The deceased, Tracy Crawford, worked as a flight attendant for Southwest Airlines. Tracy enrolled in the company offered life insurance benefit plan in 2008, and submitted a paper document naming her great-nephew as the primary beneficiary.
In 2011, Tracy married Jason. Three years later she died. Believing he was the beneficiary, Jason submitted a claim to MetLife.
MetLife, however, had no record of Tracy ever designating Jason as the beneficiary and denied Jason’s claim.
Jason sued under ERISA to enforce his rights under the plan pursuant to 29 U.S.C., Section 1132(a)(1)(B). MetLife moved for summary judgment under Civil Rule 56(a).
Where a plan vests its administrator with the discretion to interpret the plan’s terms, the administrator’s decision is reviewed for an abuse of discretion. To do this, the Courts applies a two-part test, with each part comprised of three factors: (1) Did the plan administrator interpret the plan correctly? (2) If not, did the plan administrator abuse his discretion by reaching the wrong result?
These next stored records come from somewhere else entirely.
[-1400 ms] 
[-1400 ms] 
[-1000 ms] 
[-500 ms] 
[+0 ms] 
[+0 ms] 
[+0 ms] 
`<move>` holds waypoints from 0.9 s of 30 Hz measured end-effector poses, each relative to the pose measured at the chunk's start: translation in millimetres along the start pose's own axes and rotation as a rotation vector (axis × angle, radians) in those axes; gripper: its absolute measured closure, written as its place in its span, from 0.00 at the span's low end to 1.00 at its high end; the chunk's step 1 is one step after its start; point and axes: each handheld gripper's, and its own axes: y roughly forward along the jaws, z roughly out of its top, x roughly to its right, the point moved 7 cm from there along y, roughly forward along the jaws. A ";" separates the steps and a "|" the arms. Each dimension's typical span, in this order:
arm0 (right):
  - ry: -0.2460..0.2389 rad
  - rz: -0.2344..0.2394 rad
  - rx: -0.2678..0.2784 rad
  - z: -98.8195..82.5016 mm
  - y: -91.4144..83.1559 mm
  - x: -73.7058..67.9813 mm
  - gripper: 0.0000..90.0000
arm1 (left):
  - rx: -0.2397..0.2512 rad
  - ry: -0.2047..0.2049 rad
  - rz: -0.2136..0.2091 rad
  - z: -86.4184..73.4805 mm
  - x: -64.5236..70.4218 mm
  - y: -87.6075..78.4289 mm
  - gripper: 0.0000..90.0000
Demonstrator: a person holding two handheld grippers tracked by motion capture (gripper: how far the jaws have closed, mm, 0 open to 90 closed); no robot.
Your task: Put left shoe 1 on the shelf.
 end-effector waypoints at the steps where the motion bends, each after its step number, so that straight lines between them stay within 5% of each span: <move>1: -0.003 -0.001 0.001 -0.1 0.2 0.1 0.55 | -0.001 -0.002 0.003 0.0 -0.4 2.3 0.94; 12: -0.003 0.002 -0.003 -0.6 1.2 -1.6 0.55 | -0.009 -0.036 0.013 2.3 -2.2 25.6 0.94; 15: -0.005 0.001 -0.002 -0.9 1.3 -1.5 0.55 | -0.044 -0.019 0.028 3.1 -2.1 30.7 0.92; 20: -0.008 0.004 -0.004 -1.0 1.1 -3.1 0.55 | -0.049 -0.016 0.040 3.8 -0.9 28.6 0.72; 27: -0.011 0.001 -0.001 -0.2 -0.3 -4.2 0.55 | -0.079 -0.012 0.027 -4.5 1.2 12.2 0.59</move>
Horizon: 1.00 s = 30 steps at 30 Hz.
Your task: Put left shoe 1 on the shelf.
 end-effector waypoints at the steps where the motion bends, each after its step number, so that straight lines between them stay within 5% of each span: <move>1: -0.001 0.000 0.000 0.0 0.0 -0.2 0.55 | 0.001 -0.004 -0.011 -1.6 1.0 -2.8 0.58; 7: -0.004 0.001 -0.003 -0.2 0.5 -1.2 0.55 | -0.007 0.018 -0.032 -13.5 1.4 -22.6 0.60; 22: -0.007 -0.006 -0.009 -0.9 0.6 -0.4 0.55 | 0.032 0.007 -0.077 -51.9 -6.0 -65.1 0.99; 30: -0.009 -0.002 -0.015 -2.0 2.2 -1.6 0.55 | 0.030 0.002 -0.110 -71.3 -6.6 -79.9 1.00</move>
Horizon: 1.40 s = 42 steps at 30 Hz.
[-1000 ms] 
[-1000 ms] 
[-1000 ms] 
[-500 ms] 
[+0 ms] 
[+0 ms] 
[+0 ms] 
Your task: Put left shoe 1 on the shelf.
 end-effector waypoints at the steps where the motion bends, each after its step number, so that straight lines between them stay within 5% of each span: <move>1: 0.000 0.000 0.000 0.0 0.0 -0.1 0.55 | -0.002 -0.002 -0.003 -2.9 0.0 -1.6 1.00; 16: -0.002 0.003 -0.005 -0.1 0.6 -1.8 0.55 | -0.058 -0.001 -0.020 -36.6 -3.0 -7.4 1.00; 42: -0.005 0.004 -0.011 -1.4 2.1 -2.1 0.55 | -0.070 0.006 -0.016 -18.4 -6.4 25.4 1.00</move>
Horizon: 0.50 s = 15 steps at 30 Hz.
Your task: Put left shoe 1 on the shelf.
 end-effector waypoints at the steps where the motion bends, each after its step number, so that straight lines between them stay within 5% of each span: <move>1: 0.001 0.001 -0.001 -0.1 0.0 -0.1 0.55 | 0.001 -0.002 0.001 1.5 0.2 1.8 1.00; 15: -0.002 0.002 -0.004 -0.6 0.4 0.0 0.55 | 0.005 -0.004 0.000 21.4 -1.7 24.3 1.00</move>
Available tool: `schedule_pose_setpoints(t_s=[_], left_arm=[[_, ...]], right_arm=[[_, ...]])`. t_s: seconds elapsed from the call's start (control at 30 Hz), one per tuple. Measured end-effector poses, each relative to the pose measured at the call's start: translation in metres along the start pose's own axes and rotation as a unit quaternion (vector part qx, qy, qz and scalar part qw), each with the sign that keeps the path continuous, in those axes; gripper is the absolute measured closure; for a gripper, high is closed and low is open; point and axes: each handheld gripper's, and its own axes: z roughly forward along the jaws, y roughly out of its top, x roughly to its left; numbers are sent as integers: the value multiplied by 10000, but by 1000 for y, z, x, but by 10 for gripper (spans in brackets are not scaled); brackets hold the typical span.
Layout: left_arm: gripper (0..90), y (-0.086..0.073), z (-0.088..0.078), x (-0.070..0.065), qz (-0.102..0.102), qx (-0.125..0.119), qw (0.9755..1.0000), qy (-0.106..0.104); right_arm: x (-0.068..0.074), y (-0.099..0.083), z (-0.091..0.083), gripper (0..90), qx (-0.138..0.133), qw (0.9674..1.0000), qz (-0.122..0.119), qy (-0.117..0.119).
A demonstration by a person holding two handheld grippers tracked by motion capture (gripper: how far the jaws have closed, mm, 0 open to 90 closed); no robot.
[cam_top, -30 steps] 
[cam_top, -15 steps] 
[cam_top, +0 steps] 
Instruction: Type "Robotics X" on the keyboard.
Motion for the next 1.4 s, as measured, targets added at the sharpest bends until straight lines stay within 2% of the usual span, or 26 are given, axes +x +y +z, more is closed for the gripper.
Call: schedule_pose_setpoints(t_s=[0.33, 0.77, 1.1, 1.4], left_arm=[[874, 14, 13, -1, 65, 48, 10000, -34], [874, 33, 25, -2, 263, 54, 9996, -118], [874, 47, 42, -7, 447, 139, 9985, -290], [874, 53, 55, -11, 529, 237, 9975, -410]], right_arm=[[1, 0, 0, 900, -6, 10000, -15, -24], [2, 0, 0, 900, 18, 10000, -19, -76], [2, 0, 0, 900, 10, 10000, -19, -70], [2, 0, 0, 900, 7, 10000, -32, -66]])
Answering the first question requires the Court to ask whether: (i) the administrator has given the plan a uniform construction, (ii) that interpretation is consistent with a fair reading of the plan, and (iii) differing interpretations will impose any unanticipated costs. Answering the second requires us to consider: (i) the plan’s internal consistency under the administrator’s interpretation, (ii) any relevant administrative rules and regulations, and (iii) the facts surrounding the administrator’s denial of the claim, including any evidence of bad faith.
The Court then quoted from the plan documents.
Because Tracy’s life insurance plan gave the administrator discretion to interpret the plan, the Court applies the traditional multi-factor abuse-of-discretion test. Under that standard, Jason cannot establish a material fact dispute because MetLife’s interpretation is not only a fair reading of the plan, but is also the only permissible one.
A single phrase in the plan document resolves this case: “will not be accepted.” The phrase reads:
Beneficiary Designation: Life Insurance Beneficiary Designation must be completed through the MetLife web site at www.metlife.com/mybenefits. Effective June 15, 2013, paper life insurance designation forms will not be accepted by the Health & Wellness Team except for Committed Partner designations as described immediately below.
In this appeal there was also a discussion of how the Court treated some discovery issues and is a good read for how this Court or any Federal Court would look at a discovery issue in an ERISA case.